> DIRECTIONS:
The expected output is the first line of the data below and every line after it, up to and including the line containing "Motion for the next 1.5", each reproduced exactly.

------ RECORDS ------

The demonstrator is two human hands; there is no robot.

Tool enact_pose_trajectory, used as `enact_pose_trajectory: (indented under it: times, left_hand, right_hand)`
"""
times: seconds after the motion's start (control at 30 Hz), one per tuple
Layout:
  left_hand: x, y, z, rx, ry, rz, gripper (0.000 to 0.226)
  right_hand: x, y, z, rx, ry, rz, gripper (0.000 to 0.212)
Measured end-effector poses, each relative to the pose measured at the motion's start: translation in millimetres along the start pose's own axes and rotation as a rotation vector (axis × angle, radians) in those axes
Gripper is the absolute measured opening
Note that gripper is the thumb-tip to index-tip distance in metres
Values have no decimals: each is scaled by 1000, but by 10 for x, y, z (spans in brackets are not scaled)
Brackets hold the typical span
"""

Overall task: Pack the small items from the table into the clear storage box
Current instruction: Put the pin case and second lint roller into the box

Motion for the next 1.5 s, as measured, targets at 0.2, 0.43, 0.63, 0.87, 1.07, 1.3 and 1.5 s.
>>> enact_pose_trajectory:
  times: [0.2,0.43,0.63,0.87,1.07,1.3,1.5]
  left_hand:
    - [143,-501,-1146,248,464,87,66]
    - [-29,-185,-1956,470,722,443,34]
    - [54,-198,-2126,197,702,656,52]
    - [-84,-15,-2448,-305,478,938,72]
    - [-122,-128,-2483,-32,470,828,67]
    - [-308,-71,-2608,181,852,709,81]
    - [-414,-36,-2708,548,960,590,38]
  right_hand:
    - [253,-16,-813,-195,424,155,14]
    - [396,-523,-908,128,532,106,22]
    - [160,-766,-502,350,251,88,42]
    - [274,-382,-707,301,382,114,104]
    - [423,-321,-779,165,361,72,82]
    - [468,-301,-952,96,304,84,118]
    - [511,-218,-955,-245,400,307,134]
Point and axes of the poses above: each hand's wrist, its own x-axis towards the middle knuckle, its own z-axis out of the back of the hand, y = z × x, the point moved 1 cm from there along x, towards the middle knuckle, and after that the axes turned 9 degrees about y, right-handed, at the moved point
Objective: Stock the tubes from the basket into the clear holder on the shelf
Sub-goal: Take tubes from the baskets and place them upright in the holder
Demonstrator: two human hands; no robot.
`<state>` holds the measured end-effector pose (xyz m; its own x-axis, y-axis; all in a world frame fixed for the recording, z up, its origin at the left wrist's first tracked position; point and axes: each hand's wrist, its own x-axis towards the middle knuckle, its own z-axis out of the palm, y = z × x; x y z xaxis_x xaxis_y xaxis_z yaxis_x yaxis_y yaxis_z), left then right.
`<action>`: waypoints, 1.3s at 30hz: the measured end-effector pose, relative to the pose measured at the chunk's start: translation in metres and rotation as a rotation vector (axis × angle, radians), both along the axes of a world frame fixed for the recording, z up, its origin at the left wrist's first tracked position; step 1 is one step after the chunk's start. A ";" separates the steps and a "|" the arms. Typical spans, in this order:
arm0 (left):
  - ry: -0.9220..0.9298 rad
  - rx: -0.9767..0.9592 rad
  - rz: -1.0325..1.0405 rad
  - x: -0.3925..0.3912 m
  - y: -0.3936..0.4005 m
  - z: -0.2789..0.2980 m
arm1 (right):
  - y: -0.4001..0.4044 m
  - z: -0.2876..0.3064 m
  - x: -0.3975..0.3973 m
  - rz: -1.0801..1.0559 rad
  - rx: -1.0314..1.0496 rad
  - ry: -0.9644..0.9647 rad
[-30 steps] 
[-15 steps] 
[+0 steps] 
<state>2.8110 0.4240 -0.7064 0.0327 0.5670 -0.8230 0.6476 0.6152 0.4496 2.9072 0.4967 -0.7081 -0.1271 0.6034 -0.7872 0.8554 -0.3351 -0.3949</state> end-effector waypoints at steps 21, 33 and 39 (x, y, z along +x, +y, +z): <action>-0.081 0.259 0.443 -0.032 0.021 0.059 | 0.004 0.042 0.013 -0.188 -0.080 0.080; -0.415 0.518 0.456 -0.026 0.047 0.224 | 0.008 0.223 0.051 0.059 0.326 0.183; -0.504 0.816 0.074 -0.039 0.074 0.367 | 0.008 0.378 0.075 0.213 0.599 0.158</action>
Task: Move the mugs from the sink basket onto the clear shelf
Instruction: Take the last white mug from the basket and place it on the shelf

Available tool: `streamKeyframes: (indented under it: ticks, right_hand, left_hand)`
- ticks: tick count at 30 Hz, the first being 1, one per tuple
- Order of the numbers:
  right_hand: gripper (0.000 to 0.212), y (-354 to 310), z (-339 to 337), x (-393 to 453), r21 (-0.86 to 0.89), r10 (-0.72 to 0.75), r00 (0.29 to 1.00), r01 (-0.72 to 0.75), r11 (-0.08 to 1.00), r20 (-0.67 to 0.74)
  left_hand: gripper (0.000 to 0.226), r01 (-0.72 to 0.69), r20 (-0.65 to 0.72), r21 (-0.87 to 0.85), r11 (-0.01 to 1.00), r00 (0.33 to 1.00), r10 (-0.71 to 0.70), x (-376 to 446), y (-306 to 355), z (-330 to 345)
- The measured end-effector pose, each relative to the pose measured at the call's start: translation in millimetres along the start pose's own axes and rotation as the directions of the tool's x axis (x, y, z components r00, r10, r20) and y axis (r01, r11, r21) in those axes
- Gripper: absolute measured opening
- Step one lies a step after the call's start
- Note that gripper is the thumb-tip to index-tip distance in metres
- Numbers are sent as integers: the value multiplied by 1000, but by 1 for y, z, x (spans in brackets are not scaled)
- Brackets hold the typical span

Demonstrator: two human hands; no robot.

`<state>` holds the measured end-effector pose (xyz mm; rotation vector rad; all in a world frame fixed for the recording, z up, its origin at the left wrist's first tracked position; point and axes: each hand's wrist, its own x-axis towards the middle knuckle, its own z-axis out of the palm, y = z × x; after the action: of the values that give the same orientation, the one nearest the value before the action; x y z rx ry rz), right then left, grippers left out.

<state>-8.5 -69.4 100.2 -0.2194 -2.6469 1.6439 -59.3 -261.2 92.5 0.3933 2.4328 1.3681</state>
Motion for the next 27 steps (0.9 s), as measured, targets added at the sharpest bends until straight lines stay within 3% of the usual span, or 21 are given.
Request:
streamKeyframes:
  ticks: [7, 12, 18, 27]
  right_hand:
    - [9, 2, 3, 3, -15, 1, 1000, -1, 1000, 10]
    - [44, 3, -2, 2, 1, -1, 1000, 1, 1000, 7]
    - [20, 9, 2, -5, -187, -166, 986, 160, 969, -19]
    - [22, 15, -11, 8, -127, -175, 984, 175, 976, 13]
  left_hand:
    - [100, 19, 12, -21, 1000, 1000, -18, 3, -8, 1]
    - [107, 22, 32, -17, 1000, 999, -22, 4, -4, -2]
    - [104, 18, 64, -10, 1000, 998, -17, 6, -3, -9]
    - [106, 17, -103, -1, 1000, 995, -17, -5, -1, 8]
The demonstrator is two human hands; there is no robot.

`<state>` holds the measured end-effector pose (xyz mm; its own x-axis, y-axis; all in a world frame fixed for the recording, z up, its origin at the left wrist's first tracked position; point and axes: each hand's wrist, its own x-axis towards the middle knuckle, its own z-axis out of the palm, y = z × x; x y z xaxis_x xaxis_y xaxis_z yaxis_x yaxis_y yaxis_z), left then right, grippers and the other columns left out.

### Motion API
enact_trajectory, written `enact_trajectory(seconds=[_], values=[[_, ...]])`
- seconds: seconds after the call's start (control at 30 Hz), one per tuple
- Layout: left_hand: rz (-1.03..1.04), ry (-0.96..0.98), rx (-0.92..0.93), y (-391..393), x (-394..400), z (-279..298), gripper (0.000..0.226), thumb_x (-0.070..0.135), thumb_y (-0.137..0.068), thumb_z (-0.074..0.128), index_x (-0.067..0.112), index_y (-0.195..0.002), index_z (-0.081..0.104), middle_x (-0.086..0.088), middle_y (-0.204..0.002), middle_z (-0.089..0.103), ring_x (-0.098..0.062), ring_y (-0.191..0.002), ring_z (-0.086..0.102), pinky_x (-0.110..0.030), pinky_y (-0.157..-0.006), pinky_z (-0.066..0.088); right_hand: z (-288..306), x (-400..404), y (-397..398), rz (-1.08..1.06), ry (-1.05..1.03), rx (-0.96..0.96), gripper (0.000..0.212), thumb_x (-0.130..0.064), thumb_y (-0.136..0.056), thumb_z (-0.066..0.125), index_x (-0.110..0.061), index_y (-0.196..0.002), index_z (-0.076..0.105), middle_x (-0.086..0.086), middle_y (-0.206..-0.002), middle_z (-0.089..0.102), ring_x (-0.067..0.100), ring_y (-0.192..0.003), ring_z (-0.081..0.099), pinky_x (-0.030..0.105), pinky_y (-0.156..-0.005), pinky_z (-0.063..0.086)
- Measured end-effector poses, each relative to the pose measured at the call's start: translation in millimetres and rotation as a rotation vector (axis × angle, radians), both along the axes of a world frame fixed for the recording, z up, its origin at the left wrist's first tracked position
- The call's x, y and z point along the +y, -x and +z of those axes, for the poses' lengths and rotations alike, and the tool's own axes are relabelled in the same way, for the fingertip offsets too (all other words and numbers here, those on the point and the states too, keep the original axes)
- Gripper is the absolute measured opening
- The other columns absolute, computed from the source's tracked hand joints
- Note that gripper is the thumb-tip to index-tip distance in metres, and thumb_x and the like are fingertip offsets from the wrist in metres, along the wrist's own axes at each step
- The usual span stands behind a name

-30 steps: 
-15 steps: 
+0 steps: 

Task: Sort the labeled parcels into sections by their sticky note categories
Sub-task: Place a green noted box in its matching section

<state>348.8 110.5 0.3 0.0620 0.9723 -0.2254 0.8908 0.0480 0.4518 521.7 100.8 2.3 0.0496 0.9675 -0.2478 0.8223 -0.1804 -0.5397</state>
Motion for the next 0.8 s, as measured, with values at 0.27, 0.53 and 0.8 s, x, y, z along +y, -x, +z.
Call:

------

> YOUR RESPONSE:
The demonstrator is two human hands; there is no robot.

Tool enact_pose_trajectory, used as `enact_pose_trajectory: (indented under it: times, left_hand, right_hand)`
"""
times: seconds after the motion's start (control at 30 Hz), one per tuple
Layout:
  left_hand: x, y, z, rx, ry, rz, gripper (0.000 to 0.226)
  right_hand: x, y, z, rx, ry, rz, gripper (0.000 to 0.212)
Measured end-effector poses, each relative to the pose measured at the motion's start: translation in millimetres along the start pose's own axes and rotation as a rotation vector (axis × angle, radians) in those axes
Gripper is the absolute measured opening
Note that gripper is the thumb-tip to index-tip distance in metres
Values have no decimals: each is scaled by 1000, but by 10 for x, y, z (spans in brackets are not scaled)
Brackets hold the typical span
"""

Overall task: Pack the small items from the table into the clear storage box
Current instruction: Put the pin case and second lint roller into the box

Motion for the next 1.5 s, as measured, targets at 0.2, 0.43, 0.63, 0.87, 1.07, 1.3 and 1.5 s.

That's the full output for the exercise.